On Feb 19 1985 BBC One broadcast the first ever episode of EastEnders. Tomorrow, a special 'live' episode centred around the murder of Archie Mitchell will mark the 25th anniversary of the programme.
Contemporary British popular culture is often criticised for its descent into a mix of industrial scale car crash television, Simon Cowell's naff-a-thons, and the rise of bullying dressed as gossip in the guise of tabloid journalism and "magazines" a-la Heat or Closer.
If that may not sound encouraging, it is instead remarkable that one of Britain's most popular television products continues to be a work that, if not exactly realistic, at least prides itself on mirroring real life.
Even around the time of its conception, EastEnders kept well away from the gloss of popular 80's US soaps such as Dallas and Dynasty. Even compared to its Australian contemporary Neighbours, EastEnders' characters were often nasty, grotty and ugly, their teeth far from perfect, while the storylines followed the template of the humdrum social realism of 1950s' British cinema.
It's to their credit that the BBC stuck to that formula. Centred around tales of deception and cheating, domestic violence and addiction, teenage pregnancy and mental health, EastEnders proved incredibly successful with the public, soon becoming the nation's favourite TV programme. Many of its characters have become national institutions: the Mitchell brothers, Dirty Den, Ian Beale, Auntie Peggie, Bianca, Rick-aay and so on.
Sure, critics would say that there are a dozen plot holes and that EastEnders staged more murders than the mafia and more resurrections than Jesus and Lazarus on ketamine. Like, it's not unlikely that tomorrow Archie Mitchell walks in through the back door saying he just hopped to Marbella for a few weeks.
One could also argue that the programme redefined the definition of "agoraphobia", with virtually no character ever venturing beyond Albert Square.

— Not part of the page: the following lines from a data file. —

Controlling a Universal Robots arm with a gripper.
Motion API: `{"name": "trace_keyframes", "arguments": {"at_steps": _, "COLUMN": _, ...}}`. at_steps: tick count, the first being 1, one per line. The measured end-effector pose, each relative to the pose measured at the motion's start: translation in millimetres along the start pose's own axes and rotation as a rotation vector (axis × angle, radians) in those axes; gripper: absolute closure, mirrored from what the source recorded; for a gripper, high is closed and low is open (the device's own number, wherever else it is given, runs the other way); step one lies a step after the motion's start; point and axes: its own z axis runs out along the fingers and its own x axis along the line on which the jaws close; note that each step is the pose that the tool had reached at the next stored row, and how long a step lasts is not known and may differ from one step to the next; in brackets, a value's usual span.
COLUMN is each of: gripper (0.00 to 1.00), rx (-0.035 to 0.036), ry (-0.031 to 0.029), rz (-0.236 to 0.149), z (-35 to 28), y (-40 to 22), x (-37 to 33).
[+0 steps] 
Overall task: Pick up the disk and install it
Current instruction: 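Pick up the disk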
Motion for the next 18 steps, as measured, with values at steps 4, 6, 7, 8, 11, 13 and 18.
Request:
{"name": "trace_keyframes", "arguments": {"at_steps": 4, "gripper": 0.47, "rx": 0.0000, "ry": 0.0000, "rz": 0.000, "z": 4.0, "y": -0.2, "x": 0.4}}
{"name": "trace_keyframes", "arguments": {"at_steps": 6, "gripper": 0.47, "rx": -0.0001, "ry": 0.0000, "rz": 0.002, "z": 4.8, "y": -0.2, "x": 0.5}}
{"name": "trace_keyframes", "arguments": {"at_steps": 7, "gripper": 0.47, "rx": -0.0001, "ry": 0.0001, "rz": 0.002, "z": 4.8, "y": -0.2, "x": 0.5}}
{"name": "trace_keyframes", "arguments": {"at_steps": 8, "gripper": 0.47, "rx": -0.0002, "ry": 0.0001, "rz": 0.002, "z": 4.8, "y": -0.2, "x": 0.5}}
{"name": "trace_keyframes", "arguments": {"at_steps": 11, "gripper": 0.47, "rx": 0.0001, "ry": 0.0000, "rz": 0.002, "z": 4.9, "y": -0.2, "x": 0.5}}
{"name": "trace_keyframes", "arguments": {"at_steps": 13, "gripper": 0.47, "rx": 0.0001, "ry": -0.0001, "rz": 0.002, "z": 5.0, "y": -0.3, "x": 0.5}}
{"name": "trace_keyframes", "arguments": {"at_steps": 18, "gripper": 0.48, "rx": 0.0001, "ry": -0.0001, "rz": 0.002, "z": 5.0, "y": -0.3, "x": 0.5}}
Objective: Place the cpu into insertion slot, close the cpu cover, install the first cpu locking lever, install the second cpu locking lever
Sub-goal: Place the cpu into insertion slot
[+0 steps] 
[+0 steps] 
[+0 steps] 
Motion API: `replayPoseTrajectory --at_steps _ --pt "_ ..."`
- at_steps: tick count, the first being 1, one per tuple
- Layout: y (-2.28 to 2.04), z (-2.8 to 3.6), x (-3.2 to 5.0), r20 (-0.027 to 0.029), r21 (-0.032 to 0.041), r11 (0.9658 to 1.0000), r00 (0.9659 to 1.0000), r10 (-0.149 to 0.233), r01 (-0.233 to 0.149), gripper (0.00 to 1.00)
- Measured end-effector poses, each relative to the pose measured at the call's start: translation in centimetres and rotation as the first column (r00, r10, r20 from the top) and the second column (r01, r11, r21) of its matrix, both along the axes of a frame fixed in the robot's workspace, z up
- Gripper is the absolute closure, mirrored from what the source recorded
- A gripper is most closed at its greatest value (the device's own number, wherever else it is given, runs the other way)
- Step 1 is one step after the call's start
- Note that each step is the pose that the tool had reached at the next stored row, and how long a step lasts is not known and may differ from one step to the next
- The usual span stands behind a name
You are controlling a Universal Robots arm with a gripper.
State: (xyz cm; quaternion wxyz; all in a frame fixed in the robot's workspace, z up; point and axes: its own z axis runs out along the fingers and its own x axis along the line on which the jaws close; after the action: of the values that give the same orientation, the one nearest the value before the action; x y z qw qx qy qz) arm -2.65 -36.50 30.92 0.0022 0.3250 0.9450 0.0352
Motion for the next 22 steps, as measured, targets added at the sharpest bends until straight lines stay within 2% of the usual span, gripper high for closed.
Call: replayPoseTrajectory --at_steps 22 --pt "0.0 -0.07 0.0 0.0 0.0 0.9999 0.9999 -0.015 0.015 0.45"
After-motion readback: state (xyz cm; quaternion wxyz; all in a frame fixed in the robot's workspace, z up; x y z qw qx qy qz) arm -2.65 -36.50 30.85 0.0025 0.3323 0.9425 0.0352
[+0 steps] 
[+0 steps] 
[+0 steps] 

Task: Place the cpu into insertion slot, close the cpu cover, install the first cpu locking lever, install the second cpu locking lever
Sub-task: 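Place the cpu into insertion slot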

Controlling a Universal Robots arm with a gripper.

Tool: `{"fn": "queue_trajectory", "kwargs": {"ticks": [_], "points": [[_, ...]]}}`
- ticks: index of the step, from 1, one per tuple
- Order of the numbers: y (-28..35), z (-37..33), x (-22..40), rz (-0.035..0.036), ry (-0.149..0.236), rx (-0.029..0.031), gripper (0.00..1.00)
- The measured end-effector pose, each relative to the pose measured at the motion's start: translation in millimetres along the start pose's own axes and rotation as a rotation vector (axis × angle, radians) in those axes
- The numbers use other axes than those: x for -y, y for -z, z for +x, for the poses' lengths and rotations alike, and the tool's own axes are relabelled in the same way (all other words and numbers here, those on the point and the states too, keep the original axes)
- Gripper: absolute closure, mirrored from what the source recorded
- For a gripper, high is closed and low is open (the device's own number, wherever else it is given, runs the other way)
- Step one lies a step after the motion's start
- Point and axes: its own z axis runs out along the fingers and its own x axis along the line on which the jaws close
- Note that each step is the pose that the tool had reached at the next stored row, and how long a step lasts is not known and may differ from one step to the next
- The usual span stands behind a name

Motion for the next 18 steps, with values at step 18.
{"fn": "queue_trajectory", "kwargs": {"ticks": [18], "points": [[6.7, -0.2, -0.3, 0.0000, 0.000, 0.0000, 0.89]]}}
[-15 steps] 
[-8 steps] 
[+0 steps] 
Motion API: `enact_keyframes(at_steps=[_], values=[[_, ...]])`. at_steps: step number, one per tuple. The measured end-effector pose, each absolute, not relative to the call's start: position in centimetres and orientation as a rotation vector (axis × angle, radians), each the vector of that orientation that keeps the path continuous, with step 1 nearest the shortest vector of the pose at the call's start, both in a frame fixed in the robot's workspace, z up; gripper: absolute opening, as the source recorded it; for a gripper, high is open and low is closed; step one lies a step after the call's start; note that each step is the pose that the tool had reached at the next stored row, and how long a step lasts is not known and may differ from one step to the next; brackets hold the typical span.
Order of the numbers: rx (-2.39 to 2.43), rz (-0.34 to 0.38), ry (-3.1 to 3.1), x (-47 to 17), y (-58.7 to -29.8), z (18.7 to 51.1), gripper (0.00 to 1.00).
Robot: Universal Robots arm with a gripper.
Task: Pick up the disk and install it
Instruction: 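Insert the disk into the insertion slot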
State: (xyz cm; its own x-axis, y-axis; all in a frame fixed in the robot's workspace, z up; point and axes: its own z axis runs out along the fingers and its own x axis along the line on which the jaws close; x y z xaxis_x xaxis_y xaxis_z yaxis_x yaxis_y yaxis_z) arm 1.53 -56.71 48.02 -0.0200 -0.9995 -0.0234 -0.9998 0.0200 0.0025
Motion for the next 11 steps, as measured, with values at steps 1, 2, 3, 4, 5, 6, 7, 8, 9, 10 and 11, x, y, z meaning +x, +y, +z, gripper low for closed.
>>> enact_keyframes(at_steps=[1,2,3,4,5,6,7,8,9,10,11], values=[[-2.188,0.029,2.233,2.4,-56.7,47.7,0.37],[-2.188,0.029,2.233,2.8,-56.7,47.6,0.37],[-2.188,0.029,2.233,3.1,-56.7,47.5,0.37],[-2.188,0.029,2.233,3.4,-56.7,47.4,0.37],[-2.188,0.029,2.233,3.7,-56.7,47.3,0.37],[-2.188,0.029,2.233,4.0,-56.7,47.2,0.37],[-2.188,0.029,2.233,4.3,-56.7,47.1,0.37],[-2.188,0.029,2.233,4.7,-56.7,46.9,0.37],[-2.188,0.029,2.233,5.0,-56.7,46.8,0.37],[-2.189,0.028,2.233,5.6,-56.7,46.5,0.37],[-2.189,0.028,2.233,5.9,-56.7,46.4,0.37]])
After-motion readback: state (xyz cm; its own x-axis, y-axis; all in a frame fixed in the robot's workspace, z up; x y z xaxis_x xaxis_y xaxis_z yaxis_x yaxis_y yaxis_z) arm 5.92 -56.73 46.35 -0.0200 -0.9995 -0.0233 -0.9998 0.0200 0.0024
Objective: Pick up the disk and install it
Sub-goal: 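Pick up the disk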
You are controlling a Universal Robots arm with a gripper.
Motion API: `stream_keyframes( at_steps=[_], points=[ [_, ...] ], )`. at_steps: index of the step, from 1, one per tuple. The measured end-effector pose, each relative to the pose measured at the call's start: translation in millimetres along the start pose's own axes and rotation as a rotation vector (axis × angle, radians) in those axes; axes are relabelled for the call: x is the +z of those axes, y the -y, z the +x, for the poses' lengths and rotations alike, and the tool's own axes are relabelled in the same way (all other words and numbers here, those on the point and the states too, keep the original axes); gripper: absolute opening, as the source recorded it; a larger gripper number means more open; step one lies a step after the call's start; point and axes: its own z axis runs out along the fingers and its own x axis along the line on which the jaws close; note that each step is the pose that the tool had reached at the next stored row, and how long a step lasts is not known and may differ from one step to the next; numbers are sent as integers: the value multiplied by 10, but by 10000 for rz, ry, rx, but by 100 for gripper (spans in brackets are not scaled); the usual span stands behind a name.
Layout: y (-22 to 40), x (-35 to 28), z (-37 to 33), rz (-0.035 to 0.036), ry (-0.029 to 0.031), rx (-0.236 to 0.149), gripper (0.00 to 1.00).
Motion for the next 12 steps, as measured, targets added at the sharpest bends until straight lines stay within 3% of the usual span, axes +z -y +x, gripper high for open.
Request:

No-one ever suggests going for a drink somewhere that isn't the Queen Vic and god forbid if a tea or coffee wasn't consumed in "The Caff". Etcetera.
And yet, no other programme managed to woo the nation's imagination on such a large scale for such a long time, striking the perfect balance between fiction and social realism. Viewers' ratings often top ten million per episode and it's not uncommon for a character's trouble and pain to be granted workplace debates up and down the country the following morning.
The beauty of it, is that - for once - such a major programme is consistently centred around the gritty everyday life of working or low/middle class characters, something that in most other countries would be unthinkable.
Often the stories involved have pushed the boundaries and portrayed real-life debates, prompting a complaint or two over issues such as euthanasia, homophobia, abortion, rape, prostitution - all subject matters that most prime time programmes wouldn't touch with a bargepole.
Also, EastEnders has so far resisted the frenzy of juttery filming, epilepsy-inducing flashes, pop-ups and fast lights that today seems mandatory for each and every TV product, from Dispatches and Panorama to Skins and Champions League Weekly. Otherwise, so it seems, they're not deemed "cool" enough for public consumption.
One can only imagine the devastating effect on the viewer that a fast forwarded Dot Cotton or Peggy Mitchell filmed diagonally to a background of sped-up drum'n'bass would have on the viewer.
Instead, EastEnders is proving that high drama and commercial success don't have to involve hackneyed editing techniques and extreme TV fakery.
And so happy 25th birthday to EastEnders and may the future bring more of the same.